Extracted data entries
◇ ◇ ◇ ◇ ◇
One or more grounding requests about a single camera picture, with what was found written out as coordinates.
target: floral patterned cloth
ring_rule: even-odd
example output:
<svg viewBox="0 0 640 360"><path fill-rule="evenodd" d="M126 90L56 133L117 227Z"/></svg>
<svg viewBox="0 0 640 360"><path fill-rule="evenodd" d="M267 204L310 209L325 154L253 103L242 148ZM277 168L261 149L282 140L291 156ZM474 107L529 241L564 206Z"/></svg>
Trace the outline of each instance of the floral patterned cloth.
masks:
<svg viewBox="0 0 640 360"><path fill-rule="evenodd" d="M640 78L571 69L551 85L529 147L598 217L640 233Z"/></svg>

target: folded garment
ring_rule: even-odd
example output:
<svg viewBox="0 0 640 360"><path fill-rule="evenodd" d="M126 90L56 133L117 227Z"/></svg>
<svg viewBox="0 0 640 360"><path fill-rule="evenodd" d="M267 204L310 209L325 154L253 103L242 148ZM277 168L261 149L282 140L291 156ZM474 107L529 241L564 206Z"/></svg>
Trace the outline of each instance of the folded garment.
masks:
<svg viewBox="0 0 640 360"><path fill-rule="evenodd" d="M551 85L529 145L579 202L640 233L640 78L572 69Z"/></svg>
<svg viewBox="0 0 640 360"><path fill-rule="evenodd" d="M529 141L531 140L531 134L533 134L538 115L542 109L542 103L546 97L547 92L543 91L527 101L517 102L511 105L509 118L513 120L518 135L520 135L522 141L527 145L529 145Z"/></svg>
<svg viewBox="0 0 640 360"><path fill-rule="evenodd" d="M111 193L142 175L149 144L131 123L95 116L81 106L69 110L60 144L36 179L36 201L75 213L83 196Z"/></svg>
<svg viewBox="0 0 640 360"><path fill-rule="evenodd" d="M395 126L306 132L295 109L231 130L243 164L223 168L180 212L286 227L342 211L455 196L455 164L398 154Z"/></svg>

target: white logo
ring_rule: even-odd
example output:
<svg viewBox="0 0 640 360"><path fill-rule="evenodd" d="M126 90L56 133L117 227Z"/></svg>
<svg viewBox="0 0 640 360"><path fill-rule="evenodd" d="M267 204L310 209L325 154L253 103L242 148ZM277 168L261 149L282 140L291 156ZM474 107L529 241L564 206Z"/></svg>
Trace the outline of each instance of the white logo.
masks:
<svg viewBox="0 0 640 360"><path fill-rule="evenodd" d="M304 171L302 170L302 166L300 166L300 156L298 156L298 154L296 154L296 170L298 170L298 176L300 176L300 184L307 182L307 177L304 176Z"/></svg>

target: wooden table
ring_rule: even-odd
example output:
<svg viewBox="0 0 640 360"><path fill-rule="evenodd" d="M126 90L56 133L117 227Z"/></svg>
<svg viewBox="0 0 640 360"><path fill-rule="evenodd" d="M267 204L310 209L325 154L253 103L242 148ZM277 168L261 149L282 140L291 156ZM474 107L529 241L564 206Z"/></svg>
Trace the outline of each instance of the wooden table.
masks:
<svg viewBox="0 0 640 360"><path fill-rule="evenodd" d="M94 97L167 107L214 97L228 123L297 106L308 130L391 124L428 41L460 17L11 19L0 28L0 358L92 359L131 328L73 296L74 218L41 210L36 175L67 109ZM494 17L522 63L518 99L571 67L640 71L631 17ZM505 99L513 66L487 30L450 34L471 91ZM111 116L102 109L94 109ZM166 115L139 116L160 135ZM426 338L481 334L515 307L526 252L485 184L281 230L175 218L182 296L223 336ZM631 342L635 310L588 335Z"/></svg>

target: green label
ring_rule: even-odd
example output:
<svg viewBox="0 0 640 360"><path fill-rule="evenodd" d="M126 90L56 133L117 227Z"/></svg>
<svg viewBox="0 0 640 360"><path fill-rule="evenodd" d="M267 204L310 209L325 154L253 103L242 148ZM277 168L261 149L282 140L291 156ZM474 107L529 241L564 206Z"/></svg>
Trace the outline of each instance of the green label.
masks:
◇ ◇ ◇ ◇ ◇
## To do
Read through the entries above and copy each line that has the string "garment" in it.

## Response area
target: folded garment
Trace the outline of each instance of the folded garment.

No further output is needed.